PCCPs Are Promising, Not Yet Proven

Predetermined Change Control Plans are the policy mechanism to watch because they address one of the awkward features of AI-enabled software: the product may need controlled changes after authorization. In 2025, however, only 10.2% of AI/ML device clearances included PCCPs.[1] That is enough to show adoption has begun, but not enough to conclude that PCCPs have solved update governance, algorithm drift, or post-market safety monitoring.

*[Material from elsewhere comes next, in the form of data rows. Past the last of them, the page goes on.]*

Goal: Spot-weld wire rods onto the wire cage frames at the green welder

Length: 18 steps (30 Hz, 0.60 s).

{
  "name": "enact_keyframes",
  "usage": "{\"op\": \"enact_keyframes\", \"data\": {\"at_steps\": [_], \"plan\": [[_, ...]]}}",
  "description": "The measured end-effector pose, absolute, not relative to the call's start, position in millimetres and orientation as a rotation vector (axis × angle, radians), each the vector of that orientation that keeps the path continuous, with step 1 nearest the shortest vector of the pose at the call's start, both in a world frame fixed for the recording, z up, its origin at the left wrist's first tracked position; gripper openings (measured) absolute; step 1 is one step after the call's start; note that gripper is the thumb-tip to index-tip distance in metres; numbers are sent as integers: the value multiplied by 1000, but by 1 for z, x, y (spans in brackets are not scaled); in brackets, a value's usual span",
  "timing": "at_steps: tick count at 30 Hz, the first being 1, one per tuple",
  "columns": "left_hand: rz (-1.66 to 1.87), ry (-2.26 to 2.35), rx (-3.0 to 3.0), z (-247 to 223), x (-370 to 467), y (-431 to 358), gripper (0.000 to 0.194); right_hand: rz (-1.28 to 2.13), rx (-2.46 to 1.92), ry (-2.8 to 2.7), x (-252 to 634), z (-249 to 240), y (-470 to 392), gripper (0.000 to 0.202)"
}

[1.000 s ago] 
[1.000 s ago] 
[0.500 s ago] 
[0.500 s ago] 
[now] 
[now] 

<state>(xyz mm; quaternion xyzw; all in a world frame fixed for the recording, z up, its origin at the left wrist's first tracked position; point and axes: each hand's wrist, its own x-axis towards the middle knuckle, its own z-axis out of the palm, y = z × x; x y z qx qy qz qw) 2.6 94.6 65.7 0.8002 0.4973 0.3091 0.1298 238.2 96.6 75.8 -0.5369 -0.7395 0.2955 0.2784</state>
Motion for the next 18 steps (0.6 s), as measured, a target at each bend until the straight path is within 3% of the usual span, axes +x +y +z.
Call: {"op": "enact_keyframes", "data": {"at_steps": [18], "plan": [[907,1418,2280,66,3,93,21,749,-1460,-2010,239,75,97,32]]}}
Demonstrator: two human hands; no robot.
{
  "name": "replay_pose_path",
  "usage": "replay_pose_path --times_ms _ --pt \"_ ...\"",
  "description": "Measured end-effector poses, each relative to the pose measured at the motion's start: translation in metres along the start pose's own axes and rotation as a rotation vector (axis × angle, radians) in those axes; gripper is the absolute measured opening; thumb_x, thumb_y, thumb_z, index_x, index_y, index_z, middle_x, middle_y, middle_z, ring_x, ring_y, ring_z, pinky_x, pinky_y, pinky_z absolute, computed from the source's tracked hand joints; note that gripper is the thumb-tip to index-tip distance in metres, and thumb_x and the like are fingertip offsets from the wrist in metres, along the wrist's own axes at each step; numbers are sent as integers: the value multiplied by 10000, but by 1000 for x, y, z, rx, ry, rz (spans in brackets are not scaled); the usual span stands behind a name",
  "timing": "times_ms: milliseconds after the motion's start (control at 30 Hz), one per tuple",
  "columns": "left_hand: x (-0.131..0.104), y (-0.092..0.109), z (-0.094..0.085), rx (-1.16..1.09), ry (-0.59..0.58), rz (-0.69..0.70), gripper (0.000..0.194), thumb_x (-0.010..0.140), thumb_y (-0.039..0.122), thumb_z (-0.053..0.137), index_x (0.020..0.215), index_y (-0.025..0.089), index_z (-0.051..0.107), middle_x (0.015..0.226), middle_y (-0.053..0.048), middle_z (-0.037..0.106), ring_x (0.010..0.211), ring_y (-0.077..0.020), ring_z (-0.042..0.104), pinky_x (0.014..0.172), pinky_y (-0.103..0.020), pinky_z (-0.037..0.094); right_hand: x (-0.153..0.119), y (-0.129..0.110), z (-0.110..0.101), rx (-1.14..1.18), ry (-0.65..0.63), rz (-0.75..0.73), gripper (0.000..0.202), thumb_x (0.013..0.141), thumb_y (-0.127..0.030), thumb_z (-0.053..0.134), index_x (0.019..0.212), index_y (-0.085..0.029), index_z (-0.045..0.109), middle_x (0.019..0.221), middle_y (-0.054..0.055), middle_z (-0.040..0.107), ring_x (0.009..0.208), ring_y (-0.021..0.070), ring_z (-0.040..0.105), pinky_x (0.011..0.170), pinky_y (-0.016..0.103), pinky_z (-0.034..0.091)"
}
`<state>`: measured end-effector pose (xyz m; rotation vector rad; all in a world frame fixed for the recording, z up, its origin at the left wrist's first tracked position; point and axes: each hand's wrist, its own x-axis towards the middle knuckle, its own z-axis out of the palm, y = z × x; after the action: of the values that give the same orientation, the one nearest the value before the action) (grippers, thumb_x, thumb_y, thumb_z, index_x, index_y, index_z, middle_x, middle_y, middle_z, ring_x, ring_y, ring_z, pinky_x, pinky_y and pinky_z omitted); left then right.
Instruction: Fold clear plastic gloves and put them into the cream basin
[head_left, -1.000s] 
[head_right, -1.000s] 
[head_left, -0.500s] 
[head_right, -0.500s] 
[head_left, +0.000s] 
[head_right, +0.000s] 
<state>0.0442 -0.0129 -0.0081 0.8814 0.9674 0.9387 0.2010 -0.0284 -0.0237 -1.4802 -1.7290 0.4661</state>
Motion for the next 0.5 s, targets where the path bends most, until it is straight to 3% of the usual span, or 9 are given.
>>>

For buyers, the question is not simply whether a vendor says the model improves over time. The question is whether the permitted changes are defined, how performance will be assessed before and after an update, what notice the health system receives, whether local validation is required, and who can pause or roll back deployment if the updated model behaves differently in practice.

A PCCP can make update expectations more explicit. It does not eliminate the need for contract language and governance inside the health system. If anything, it gives regulatory affairs, IT, clinical leadership, and procurement a more concrete object to review: the planned modification types, the methods for controlling those modifications, and the boundaries beyond which a new regulatory submission may be needed.

The Market Forecast Is Large, But the Authorization Data Are More Useful

Commercial pressure will keep rising. MarketsandMarkets projects the global AI in healthcare market to grow from $36.67 billion in 2026 to $194.79 billion in 2031.[5] That is a forecast, not evidence that any particular device improves care, lowers cost, or fits a hospital’s workflow. It is most useful as a signal that procurement teams should expect more vendor volume, more bundled AI claims, and more pressure to evaluate software faster.

The authorization data are more actionable than the market forecast because they show what has actually cleared FDA review. They show a market that is large and accelerating, but also lopsided toward radiology, shaped by image-based functions, dominated by 510(k), increasingly delivered as SaMD, and only beginning to use PCCPs.

That is the procurement-facing conclusion for Q3 2026. “FDA-authorized AI” is a meaningful starting point, especially in a category with more than 1,400 cumulative authorizations.[1] It is not a complete purchasing standard. The device still has to be read through its specialty, intended use, input type, output, regulatory pathway, evidence base, update plan, and local monitoring burden.

References

  1. 2025 Year in Review, Innolitics, Dec 2025.
  2. FDA-authorized artificial intelligence and machine learning-enabled medical devices: A taxonomy and analysis, npj Digital Medicine, July 2025.
  3. AHA Letter to FDA, American Hospital Association, Dec 2025.
  4. FDA AI medical device tracker, MedTech Dive, May 2026.
  5. AI in Healthcare Market, MarketsandMarkets.